I find it interesting that no men submitted a piece for this issue on the Human Body.  Is this just coincidence?  I dont’ think so.  So why then?  Well, it is certainly not very masculine to speak of one’s body.  I think men experience a lot of shame about their body in their own ways.  Actually, I don’t think men know what to do with their bodies.

Through centuries men have been fighting-warriors and sexual-procreators.  Times have changed, but men are lost.  I’m not saying that all men have to offer is sex and fighting, but I’m not sure men know what is expected of their bodies in our day and age.  Women have had to fight hard to be seen and experienced as equal.  Women have had to fight not to be seen as sexual objects.  Women have come to embrace their bodies, all shapes and sizes, as well as celebrating child birth, breastfeeding and holding the child. Many might not embrace their bodies, but at least there is a movement of sorts and support for women in this direction.  But I don’t see what kind of celebration men have had in terms of their body.

Men are now told to stop fighting, yet asked to die in numbers at war.  Men are told to be “nice” to their partners and yet forget how to be sexual.  Focusing on the body for heterosexual men also seems to breed homophobia, as though only gay men can be body-focused.  Obviously there are exceptions to all of this, but it is an interesting phenomenon and I believe it greatly impacts the 21st Century male.  When we look at the powerful sense of “being” the human body brings to experience, a man also needs to appreciate and experience his body in ways that make him feel alive.  I’m not going to go into all the current societal ways that men express their physicality, but we can easily look around and see that men are physical.  Boys can be very physical and need men that can help them embrace their physical being. Is this happening?
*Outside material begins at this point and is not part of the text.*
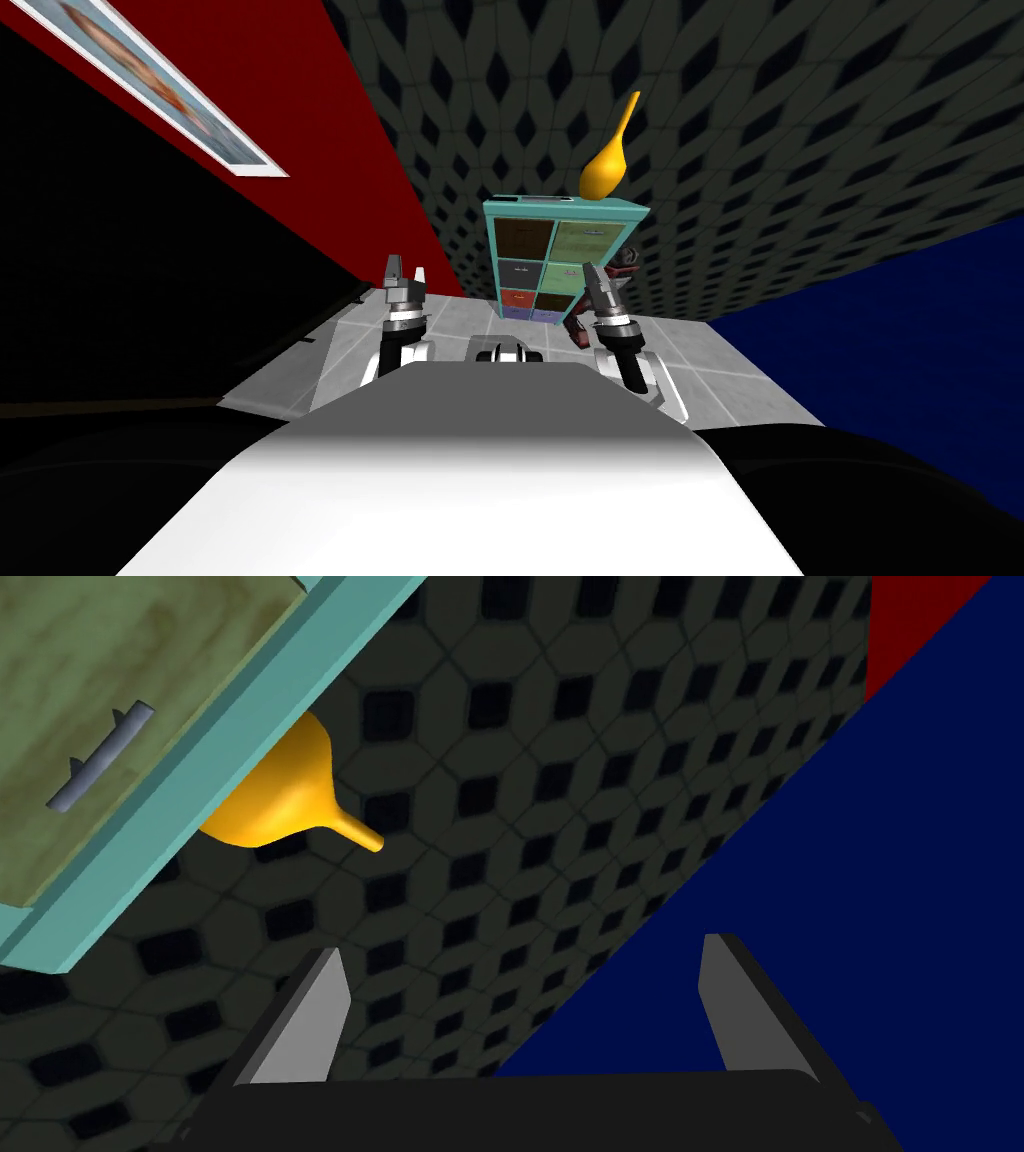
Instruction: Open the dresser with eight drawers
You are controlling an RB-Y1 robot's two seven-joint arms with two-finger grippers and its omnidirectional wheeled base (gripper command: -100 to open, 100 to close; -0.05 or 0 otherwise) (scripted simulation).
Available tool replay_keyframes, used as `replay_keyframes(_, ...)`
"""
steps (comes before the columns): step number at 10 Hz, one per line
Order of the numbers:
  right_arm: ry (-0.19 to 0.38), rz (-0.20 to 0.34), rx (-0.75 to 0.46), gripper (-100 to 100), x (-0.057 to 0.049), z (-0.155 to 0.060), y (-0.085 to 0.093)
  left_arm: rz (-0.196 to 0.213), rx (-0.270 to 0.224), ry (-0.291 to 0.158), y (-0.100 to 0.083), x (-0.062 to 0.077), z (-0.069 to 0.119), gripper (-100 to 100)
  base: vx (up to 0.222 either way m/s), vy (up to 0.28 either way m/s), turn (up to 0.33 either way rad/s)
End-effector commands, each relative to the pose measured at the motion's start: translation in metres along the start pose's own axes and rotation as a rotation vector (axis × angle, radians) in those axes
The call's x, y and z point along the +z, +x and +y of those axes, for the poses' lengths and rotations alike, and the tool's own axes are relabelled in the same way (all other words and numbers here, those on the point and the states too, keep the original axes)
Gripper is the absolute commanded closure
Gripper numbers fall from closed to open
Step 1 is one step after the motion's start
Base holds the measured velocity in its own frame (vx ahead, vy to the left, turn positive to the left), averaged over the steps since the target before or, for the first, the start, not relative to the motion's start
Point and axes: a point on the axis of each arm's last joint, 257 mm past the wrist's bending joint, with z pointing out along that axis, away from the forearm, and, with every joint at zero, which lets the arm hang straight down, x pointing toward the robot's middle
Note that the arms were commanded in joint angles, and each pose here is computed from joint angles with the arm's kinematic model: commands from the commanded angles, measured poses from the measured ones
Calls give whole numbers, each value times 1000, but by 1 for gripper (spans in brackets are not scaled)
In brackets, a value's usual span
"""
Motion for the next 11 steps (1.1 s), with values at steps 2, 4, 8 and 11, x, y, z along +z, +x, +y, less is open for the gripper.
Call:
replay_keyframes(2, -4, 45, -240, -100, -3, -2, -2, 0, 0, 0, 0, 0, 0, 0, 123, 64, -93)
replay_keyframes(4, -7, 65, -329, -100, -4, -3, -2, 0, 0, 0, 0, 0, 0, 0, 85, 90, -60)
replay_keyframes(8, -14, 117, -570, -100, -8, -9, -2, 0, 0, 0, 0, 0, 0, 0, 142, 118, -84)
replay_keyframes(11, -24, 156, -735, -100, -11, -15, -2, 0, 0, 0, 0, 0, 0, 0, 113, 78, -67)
Men, in many cultures, are seen as the protectors, or they actually are the protectors.  This creates a great deal of anxiety as a man always feels the pressure of death – death of the self who cannot provide, and death of the body that cannot work, cannot fight, cannot protect.  Men in some ways cannot embrace their bodies as they would collapse from anxiety.  Ernest Becker, in his book The Denial of Death, discusses quite poignantly the anal stage of childhood and how a child’s fascination with this disgusting aspect of their body is a greater metaphor for the reality of death and decay.  We are going to die and the physical body is going to die.  Men are asked to be superheros, and yet they are going to die.  Men do not embrace their bodies because it is too scary, and they do not embrace their bodies because they are not given permission any longer to work out that anxiety through work, sex, and play, but instead sit in offices and/or are asked to be polite.  Men are dying.